On Tuesday, Sept. 17, Drew’s campus was put under a shelter in place order. The measure was activated at 11:19 a.m. with emergency text and phone alerts, with an email following at 11:25 a.m. The shelter in place remained in effect until 12:29 p.m. with text, phone and email alerts sent out to lift the order.
The Drew community received an email from President Baenninger at 1:08 p.m. the same day about the situation. The email explained that the measure was taken because of an unverified claim of a firearm on campus. The Madison Police Department was called and the shelter in place was enacted as they conducted their investigation on campus. “An event like today’s is extremely rare on our safe campus. But when the need arises, as it did today, we act accordingly. Fortunately in this case there was no threat,” said President Baenninger in her email.
During the shelter in place, many students reported not receiving the emergency alerts. The emergency notifications are currently an “opt-in” system, meaning students must register themselves through Treehouse in order to receive emergency messages.

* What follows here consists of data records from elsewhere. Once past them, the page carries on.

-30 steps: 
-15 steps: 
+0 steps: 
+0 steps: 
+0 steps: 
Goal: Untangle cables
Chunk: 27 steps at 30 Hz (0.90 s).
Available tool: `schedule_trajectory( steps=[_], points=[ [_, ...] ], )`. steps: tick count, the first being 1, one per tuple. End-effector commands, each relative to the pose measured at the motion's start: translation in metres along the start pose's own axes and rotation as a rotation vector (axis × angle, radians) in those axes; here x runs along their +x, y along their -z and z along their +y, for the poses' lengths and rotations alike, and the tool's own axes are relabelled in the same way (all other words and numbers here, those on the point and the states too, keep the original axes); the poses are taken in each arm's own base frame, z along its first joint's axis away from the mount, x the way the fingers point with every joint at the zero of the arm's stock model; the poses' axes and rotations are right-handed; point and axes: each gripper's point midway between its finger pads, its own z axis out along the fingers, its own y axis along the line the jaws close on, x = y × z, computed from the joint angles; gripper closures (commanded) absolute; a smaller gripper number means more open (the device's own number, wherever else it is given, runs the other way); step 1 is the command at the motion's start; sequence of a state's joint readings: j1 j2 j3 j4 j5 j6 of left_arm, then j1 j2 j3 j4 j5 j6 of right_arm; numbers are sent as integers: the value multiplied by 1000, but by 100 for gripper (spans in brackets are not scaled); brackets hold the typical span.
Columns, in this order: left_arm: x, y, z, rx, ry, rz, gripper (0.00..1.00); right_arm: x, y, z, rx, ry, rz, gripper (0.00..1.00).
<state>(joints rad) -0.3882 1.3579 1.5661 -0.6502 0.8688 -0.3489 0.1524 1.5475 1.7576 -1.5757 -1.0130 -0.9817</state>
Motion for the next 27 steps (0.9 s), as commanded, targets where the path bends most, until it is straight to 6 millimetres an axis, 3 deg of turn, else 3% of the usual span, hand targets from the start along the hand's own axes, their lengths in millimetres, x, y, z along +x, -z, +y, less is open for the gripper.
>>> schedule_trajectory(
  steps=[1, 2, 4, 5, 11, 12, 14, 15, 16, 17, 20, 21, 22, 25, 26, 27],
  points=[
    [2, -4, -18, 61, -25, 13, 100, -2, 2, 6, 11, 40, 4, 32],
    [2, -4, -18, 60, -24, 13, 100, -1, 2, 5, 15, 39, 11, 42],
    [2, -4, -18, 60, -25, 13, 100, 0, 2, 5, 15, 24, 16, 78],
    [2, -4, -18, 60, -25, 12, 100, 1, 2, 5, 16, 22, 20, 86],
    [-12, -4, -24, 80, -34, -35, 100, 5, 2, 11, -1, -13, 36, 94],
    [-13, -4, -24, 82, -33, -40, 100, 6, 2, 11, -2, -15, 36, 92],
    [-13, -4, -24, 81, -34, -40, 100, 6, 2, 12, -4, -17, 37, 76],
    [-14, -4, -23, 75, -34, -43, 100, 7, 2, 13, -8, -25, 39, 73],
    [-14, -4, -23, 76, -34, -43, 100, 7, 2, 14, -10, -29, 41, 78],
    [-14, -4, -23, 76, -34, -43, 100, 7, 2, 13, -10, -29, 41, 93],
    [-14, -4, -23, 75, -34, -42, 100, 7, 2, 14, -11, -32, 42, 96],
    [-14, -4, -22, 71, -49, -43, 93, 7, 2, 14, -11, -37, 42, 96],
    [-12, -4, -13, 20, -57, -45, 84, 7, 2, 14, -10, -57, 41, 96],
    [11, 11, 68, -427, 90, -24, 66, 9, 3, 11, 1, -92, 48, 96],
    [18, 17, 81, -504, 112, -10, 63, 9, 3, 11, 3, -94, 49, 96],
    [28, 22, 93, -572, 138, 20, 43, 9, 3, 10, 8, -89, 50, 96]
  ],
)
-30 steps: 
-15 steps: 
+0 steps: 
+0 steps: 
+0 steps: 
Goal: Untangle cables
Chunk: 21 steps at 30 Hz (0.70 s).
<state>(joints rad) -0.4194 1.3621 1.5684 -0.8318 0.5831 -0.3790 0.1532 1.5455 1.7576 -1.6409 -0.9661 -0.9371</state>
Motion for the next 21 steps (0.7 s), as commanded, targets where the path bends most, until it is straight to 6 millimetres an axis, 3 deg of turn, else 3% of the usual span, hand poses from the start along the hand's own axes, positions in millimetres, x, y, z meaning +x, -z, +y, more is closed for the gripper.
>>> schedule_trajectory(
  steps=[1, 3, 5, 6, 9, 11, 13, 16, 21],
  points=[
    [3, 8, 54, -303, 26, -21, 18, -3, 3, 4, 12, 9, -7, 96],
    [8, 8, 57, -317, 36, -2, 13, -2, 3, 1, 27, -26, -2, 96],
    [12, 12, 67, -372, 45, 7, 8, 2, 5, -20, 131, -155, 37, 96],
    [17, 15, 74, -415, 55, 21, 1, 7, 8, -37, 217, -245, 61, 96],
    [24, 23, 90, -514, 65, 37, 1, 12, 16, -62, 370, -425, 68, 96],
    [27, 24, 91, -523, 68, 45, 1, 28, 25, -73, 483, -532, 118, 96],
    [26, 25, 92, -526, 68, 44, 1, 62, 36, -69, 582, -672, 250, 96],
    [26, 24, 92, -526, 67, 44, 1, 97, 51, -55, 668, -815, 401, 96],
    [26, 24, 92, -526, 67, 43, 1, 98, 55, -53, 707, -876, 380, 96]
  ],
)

President Baenninger sent out an email at the beginning of the academic year with information about how to register for these alerts. Students can also search for “emergency alerts” on Treehouse to register for these alerts.
Christina (‘22), a student that filled out the Acorn’s survey, stated, “Emergency alerts shouldn't be optional. If you are a current Drew student - on campus or off, undergrad, grad or THEO - and faculty/staff, [you] should AUTOMATICALLY be signed up for emergency emails (text message/calls optional but preferred).”
Not only did many students not receive the initial notification, but food services employees in Commons and the E.C. did not get any alert or notification of what was happening on campus, and thus continued activities as normal. Various students also reported being in class and having to let their professors know about the shelter in place, as some faculty members did not receive the alerts either. A student who received the alert said, “I think professors need to go through some sort of training for these situations.”
One student, who received the alert, said that they “think the situation was handled appropriately. I think the biggest problem was [that] some students were not aware of what a shelter in place is and when it is used, which caused confusion on campus. The types of alerts should be addressed to the community and to any future incoming students to cause less panic and confusion.”
“Being clear about the situation to those on campus helps students decide which precautions to take. During the lockdown, I was texting friends who were still planning on leaving their rooms and going to class because the specifics of what was happening had not been provided,” stated Andrew Cardozo (‘20). “To not be clear about exactly what happened is irresponsible and places a greater emphasis on saving face than actually making their current student body feel safe.”
Joie Affleck (‘20), responding to President Baeninnger’s follow-up, stated, “I do not understand why the President responded in such a vague way that instilled MORE confusion and panic into the student body. This is also not the safest campus, in 4 years this is about my 3rd shelter in place. I think that Drew needs to be more forthright in letting students know they aren't IMMEDIATELY notified.”
That night, at 9 p.m., a meeting was held for Holloway residents in the basement of the dorm. Dean Merckx and Makana Agcaoili, the CRE of Holloway and Welch, were in attendance.
On the following Wednesday, Sept. 18, President Baenninger sent a follow-up email prompting the community to sign up for emergency notifications and addressing some of the concerns that had been voiced about the situation. According to the President’s email, no firearm was found on campus and the subject of the investigation has been banned from campus, although she mentioned no arrests were made.
Another concern brought up by students was that, due to Drew not providing education on emergency protocols to students, many international students did not know how to respond to the emergency notification. Additionally, students with foreign phone numbers cannot opt into the system. “I know that today's event was extremely rare on campus but no less frightening. As the HA of Pangea, my international residents expressed confusion on what it meant to shelter in place,” stated Violet Kimble (‘21) who also did not get alert. “English is not their first language, it was difficult for their classmates to explain what to do when many of themselves were confused about expectations.”
Drew’s Emergency Information website defines “shelter in place” as a protocol in which Drew community members are to stay indoors when it is deemed safer than walking around campus. During this protocol, students and staff are instructed to “await further instructions; do not leave until an ‘all clear’ alert is received.” Shelter in place can be implemented for a variety of reasons including in the event of a chemical or biological hazard or an extreme weather event. Other protocols that can be activated are lockdowns and evacuations, which also are explained on the website.